Exercise goal
The response should contain all of the data below, reproduced exactly, and no pictures.

Data segment
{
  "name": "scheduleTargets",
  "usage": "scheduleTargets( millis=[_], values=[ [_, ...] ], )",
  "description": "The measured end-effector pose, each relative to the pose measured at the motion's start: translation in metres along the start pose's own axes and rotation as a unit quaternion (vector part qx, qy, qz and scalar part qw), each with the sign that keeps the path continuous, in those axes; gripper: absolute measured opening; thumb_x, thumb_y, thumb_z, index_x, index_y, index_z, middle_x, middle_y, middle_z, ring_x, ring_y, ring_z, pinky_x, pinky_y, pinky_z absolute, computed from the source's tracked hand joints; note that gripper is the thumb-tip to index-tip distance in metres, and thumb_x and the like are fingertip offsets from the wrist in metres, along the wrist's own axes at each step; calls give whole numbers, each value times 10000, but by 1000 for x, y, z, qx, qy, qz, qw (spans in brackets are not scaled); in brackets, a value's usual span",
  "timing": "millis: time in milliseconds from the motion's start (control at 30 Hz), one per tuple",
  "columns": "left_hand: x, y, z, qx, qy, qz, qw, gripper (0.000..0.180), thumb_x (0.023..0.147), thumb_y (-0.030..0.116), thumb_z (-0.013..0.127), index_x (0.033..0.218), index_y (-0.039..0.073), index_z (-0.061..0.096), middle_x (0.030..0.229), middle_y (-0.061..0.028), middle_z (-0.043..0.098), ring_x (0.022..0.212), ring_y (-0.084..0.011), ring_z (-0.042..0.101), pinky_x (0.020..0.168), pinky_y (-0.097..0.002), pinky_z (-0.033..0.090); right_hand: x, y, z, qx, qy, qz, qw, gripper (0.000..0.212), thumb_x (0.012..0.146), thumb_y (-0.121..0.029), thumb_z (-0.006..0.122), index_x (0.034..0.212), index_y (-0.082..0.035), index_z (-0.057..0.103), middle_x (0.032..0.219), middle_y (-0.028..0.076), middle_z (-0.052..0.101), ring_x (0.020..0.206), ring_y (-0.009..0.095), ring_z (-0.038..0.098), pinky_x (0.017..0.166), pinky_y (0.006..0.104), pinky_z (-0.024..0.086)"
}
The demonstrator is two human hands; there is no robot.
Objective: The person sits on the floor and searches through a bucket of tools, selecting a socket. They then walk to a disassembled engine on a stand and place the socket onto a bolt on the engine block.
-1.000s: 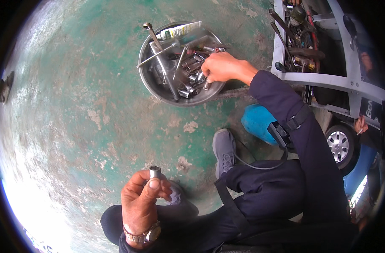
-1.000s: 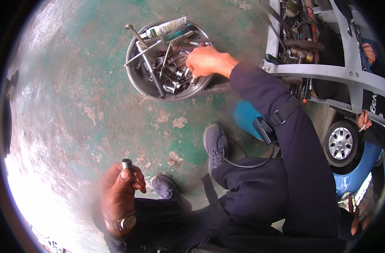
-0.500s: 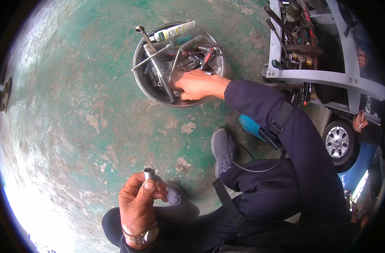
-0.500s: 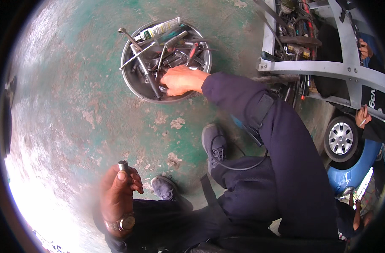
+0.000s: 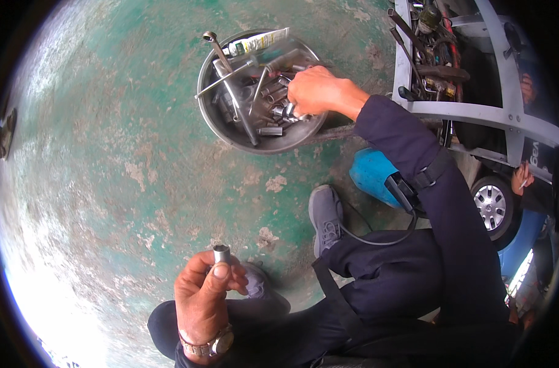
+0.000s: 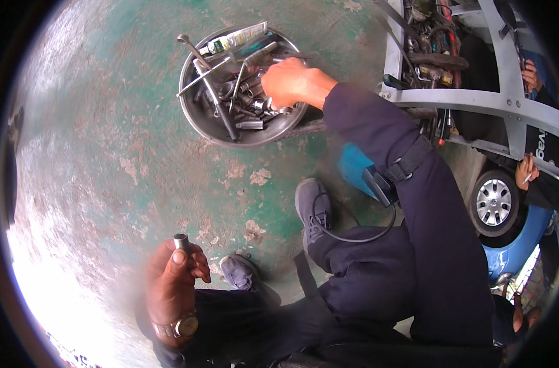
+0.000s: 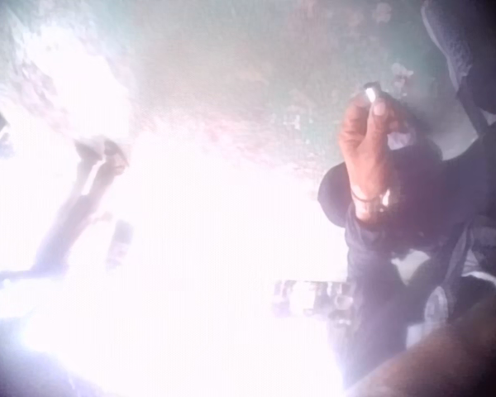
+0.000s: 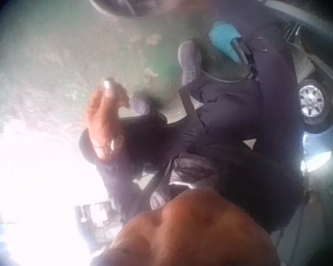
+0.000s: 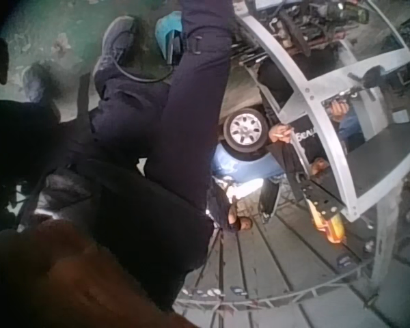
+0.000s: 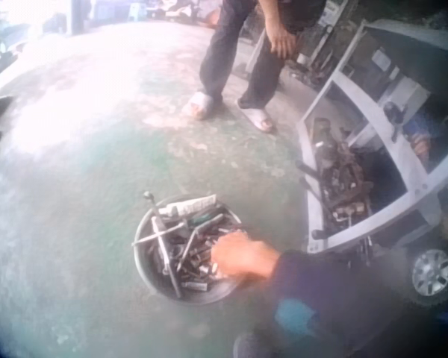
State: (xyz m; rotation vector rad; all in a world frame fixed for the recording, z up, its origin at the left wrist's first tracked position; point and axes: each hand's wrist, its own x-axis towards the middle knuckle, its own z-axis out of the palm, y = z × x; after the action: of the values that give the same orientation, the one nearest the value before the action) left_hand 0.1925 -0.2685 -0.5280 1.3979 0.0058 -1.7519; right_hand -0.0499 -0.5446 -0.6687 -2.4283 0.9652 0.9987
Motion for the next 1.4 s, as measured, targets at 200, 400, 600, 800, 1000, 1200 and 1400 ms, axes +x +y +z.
scheduleTargets(
  millis=[200, 400, 600, 800, 1000, 1200, 1400],
  values=[
    [2, 0, 2, 3, -4, -1, 1000, 230, 886, 155, 684, 1004, -34, 625, 826, -141, 651, 715, -189, 632, 628, -291, 533, 10, -39, 26, 169, 74, -74, 980, 251, 762, -186, 618, 983, -101, 701, 933, 161, 694, 919, 355, 663, 769, 487, 516],
    [4, 0, 0, 1, 1, 5, 1000, 219, 896, 154, 669, 1001, -32, 619, 819, -140, 648, 714, -195, 632, 627, -295, 538, 20, -52, 46, 132, 70, -75, 986, 275, 787, -186, 631, 1036, -69, 640, 909, 196, 676, 904, 395, 648, 774, 505, 490],
    [6, 1, -1, 10, -2, 8, 1000, 225, 901, 159, 665, 1010, -31, 613, 822, -149, 647, 701, -197, 633, 617, -301, 539, 30, -52, 34, 99, -50, -62, 992, 327, 818, -298, 631, 1006, -34, 673, 975, 210, 683, 965, 381, 648, 816, 475, 498],
    [3, 1, -2, 4, 3, 10, 1000, 242, 895, 166, 677, 1019, -32, 613, 838, -150, 651, 711, -194, 635, 623, -303, 539, 21, -47, 26, 75, -69, -62, 993, 316, 786, -225, 604, 1041, -60, 691, 1006, 183, 689, 980, 359, 651, 828, 462, 501],
    [2, 3, -1, -1, 4, 5, 1000, 245, 889, 167, 686, 1017, -30, 616, 839, -139, 650, 723, -188, 632, 635, -296, 536, 8, -36, 31, 54, -17, -96, 994, 294, 729, -130, 604, 999, -125, 719, 913, 143, 703, 897, 340, 666, 758, 461, 501],
    [1, 4, 0, -5, 1, 1, 1000, 232, 893, 156, 681, 1016, -30, 617, 832, -133, 648, 733, -186, 630, 635, -292, 531, -11, -9, 26, 89, -14, -69, 994, 298, 744, -132, 612, 1022, -126, 718, 971, 135, 696, 968, 334, 649, 797, 455, 497],
    [2, 3, 2, -2, -11, -5, 1000, 220, 893, 145, 679, 1013, -29, 618, 833, -132, 650, 738, -187, 631, 642, -290, 529, -21, 0, 22, 98, -4, -47, 994, 329, 682, -120, 671, 1007, -94, 715, 872, 152, 695, 879, 355, 651, 752, 451, 495]
  ],
)
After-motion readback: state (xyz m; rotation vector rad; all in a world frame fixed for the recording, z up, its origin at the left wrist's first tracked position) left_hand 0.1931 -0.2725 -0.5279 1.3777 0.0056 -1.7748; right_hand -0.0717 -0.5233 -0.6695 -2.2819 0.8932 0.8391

Completed task
{
  "name": "scheduleTargets",
  "usage": "scheduleTargets( millis=[_], values=[ [_, ...] ], )",
  "description": "The measured end-effector pose, each relative to the pose measured at the motion's start: translation in metres along the start pose's own axes and rotation as a unit quaternion (vector part qx, qy, qz and scalar part qw), each with the sign that keeps the path continuous, in those axes; gripper: absolute measured opening; thumb_x, thumb_y, thumb_z, index_x, index_y, index_z, middle_x, middle_y, middle_z, ring_x, ring_y, ring_z, pinky_x, pinky_y, pinky_z absolute, computed from the source's tracked hand joints; note that gripper is the thumb-tip to index-tip distance in metres, and thumb_x and the like are fingertip offsets from the wrist in metres, along the wrist's own axes at each step; calls give whole numbers, each value times 10000, but by 1000 for x, y, z, qx, qy, qz, qw (spans in brackets are not scaled); in brackets, a value's usual span",
  "timing": "millis: time in milliseconds from the motion's start (control at 30 Hz), one per tuple",
  "columns": "left_hand: x, y, z, qx, qy, qz, qw, gripper (0.000..0.180), thumb_x (0.023..0.147), thumb_y (-0.030..0.116), thumb_z (-0.013..0.127), index_x (0.033..0.218), index_y (-0.039..0.073), index_z (-0.061..0.096), middle_x (0.030..0.229), middle_y (-0.061..0.028), middle_z (-0.043..0.098), ring_x (0.022..0.212), ring_y (-0.084..0.011), ring_z (-0.042..0.101), pinky_x (0.020..0.168), pinky_y (-0.097..0.002), pinky_z (-0.033..0.090); right_hand: x, y, z, qx, qy, qz, qw, gripper (0.000..0.212), thumb_x (0.012..0.146), thumb_y (-0.121..0.029), thumb_z (-0.006..0.122), index_x (0.034..0.212), index_y (-0.082..0.035), index_z (-0.057..0.103), middle_x (0.032..0.219), middle_y (-0.028..0.076), middle_z (-0.052..0.101), ring_x (0.020..0.206), ring_y (-0.009..0.095), ring_z (-0.038..0.098), pinky_x (0.017..0.166), pinky_y (0.006..0.104), pinky_z (-0.024..0.086)"
}
The demonstrator is two human hands; there is no robot.
Objective: The person sits on the floor and searches through a bucket of tools, selecting a socket. They then walk to a disassembled engine on a stand and place the socket onto a bolt on the engine block.
-1.000s: 
-1.000s: 
-0.500s: 
-0.500s: 
+0.000s: 
+0.000s: 
+0.000s: 
+0.000s: 
+0.000s: 
+0.000s: 
State: (xyz m; rotation vector rad; all in a world frame fixed for the recording, z up, its origin at the left wrist's first tracked position; point and axes: each hand's wrist, its own x-axis towards the middle knuckle, its own z-axis out of the palm, y = z × x; after the action: of the values that give the same orientation, the one nearest the value before the action) left_hand 0.1925 -0.2685 -0.5280 1.3979 0.0058 -1.7519; right_hand -0.0499 -0.5446 -0.6687 -2.4283 0.9652 0.9987
Motion for the next 1.4 s, as measured, targets at 200, 400, 600, 800, 1000, 1200 and 1400 ms, axes +x +y +z.
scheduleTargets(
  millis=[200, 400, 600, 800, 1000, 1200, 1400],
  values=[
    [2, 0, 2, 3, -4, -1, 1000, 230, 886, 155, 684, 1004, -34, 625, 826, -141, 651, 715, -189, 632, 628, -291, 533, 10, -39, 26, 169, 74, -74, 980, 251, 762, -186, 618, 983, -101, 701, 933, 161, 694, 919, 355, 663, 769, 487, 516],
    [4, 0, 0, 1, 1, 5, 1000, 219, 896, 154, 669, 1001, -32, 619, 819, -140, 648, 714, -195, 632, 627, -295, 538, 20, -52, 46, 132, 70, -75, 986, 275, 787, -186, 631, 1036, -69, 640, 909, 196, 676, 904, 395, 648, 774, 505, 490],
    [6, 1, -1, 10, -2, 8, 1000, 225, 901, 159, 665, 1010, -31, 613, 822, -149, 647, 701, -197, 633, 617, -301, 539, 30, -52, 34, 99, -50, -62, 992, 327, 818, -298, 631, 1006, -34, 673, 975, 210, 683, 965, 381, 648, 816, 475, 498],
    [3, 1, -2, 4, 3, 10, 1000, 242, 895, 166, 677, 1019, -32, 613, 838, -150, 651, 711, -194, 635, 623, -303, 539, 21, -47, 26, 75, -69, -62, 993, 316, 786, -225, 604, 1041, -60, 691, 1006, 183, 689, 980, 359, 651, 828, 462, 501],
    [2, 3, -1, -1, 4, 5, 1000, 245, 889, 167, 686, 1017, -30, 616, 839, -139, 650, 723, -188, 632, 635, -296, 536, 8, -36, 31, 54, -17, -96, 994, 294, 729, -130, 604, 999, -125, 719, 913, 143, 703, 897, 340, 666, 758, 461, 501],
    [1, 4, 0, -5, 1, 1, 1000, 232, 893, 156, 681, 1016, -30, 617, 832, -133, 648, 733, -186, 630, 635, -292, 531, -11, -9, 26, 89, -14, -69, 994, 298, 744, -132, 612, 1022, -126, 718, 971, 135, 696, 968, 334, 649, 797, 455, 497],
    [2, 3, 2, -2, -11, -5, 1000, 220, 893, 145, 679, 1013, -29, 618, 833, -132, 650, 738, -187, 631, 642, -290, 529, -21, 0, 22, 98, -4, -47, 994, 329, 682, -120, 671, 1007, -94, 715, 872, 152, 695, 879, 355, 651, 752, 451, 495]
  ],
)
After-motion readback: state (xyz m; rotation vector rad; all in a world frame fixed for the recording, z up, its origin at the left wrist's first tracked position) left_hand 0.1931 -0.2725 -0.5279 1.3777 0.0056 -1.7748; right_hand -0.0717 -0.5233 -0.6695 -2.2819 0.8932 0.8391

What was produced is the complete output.